Work item: Write out all of the records exactly once more and skip the images.

──────── Data excerpts ────────

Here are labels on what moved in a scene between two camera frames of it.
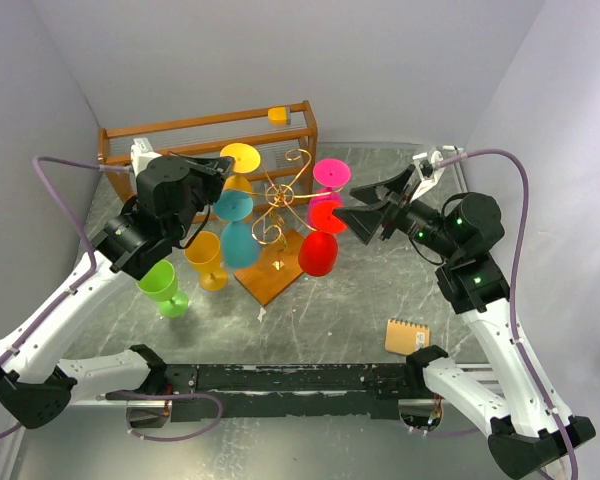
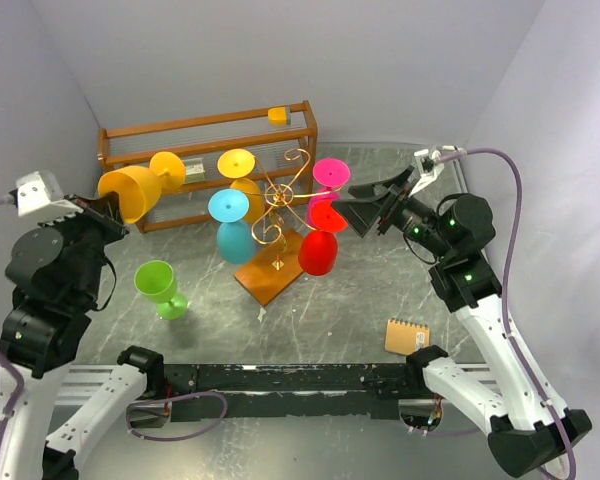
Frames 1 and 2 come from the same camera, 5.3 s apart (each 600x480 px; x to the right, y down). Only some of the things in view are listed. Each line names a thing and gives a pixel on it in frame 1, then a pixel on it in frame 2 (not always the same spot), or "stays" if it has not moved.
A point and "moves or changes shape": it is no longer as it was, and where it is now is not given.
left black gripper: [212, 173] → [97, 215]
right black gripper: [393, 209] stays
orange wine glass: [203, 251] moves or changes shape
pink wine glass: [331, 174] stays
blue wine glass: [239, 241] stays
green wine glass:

────────

Answer box:
Here are labels on what moved in a scene between two camera frames of it.
Frames 1 and 2 come from the same camera, 5.3 s apart (each 600x480 px; x to the right, y down). Only some of the things in view are listed. Each line names a thing and gives a pixel on it in frame 1, then a pixel on it in frame 2 (not always the same spot), or "stays" if it has not moved.
A point and "moves or changes shape": it is no longer as it was, and where it is now is not given.
left black gripper: [212, 173] → [97, 215]
right black gripper: [393, 209] stays
orange wine glass: [203, 251] moves or changes shape
pink wine glass: [331, 174] stays
blue wine glass: [239, 241] stays
green wine glass:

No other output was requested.